Even though it is hard to hear, Jesus’ words are an invitation to new life. Jesus says, “The Spirit of the Lord is upon me upon me, because he has anointed me to bring good news to the poor. He has sent me to proclaim release to the captives and recovery of sight to the blind, to proclaim the year of the Lord’s favour.” (Luke 4:18 – 19)
These words are an invitation for all of all who follow Jesus to live into that promise of good news for the poor and sight for the blind and release of the captives. It is an invitation to discipleship. Perhaps we can say it like this, “The Spirit of the Lord is on us, Cochrane Street United Church, because he has anointed us to bring good news to the poor.
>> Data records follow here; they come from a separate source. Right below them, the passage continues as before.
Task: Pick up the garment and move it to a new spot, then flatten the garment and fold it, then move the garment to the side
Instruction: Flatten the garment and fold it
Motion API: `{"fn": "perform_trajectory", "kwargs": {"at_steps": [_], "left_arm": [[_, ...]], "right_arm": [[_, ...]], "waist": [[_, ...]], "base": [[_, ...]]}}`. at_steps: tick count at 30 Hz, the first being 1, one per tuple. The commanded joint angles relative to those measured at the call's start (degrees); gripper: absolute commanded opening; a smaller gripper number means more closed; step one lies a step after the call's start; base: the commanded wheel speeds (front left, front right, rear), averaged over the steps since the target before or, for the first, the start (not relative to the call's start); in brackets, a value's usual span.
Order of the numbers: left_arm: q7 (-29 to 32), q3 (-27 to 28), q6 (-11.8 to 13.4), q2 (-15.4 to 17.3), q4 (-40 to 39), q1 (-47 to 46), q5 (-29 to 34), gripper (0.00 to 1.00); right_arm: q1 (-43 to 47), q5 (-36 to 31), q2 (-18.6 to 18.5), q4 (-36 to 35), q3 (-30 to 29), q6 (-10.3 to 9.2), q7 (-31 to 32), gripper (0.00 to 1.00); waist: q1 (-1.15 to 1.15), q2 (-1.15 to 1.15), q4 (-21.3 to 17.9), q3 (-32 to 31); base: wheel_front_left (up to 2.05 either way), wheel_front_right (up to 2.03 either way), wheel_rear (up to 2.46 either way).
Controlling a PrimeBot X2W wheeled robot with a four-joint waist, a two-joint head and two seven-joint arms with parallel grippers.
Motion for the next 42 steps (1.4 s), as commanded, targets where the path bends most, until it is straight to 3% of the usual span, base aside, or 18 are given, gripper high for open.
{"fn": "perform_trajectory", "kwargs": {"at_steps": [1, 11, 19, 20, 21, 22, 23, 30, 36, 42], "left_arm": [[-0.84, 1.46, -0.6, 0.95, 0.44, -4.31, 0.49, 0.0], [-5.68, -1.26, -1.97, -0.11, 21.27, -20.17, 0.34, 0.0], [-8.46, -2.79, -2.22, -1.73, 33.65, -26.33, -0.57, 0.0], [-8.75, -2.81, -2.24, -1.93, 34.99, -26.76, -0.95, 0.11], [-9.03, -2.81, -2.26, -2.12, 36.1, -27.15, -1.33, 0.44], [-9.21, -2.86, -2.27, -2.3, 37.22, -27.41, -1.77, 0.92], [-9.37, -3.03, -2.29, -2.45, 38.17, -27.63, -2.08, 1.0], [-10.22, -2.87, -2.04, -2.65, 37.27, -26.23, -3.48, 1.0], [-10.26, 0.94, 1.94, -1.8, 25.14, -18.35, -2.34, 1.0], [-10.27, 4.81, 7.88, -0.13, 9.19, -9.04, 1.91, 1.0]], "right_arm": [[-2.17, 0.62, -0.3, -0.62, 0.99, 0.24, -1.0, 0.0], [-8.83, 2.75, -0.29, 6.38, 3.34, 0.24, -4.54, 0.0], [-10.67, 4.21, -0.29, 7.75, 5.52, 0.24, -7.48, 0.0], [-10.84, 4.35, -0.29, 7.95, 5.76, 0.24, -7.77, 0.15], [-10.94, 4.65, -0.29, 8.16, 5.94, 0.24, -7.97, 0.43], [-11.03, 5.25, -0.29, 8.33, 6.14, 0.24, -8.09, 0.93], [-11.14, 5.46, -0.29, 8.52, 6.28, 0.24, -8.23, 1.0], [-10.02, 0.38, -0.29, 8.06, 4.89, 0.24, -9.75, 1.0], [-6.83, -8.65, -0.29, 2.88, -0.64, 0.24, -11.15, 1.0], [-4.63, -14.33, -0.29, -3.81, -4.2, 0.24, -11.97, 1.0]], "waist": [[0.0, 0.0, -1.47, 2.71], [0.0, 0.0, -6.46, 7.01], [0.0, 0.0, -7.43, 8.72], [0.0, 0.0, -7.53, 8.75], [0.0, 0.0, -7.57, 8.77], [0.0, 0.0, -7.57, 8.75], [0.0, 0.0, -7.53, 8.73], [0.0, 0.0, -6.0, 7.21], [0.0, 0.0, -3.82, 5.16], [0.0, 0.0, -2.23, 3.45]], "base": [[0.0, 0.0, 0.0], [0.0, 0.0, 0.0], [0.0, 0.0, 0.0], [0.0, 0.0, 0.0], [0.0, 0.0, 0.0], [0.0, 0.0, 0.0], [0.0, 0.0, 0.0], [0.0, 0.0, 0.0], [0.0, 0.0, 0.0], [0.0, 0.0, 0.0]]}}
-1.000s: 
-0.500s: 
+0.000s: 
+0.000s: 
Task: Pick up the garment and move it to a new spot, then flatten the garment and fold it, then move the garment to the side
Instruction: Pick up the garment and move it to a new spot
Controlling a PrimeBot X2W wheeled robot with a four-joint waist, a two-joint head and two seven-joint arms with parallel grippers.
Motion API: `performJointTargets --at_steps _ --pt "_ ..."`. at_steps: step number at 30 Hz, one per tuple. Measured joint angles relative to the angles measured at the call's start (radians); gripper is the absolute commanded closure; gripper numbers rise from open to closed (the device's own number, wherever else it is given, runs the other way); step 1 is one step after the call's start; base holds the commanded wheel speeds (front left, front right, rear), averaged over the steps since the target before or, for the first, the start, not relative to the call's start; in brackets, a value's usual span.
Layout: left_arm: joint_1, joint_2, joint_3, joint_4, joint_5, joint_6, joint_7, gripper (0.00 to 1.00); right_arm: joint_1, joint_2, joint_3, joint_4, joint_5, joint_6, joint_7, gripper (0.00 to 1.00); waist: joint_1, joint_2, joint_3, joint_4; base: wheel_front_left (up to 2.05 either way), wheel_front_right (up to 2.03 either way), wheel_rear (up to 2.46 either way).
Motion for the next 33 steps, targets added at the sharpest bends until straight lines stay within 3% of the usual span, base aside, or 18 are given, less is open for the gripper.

He has sent us to proclaim release to the captives and recovery of sight to the blind, to proclaim the year of the Lord’s favour.”
The Spirit of the Lord certainly has been at work in this congregation. We are building homes and community space. It is wonderful and amazing. At the same time, I know it is not without its challenges. We miss our church. We miss the comforts of home. Our choir is practicing one place and men’s club, UCW, Messy Church and bridge are meeting in others. It is harder to do the things we’ve always done as a church family and we miss the comforts of home.
And yet that is only one part of the story. There is more. There is our calling, that invitation from Jesus to step out – to move beyond what is comfortable and known to bring good news. There is the good news are bringing to people who need homes. In those difficult moments, when it seems that it is too hard, remember that our God is with us always nudging us in the direction of new life. ““The Spirit of the Lord is on us, because he has anointed us to bring good news to the poor. He has sent us to proclaim release to the captives and recovery of sight to the blind, to proclaim the year of the Lord’s favour.” Amen.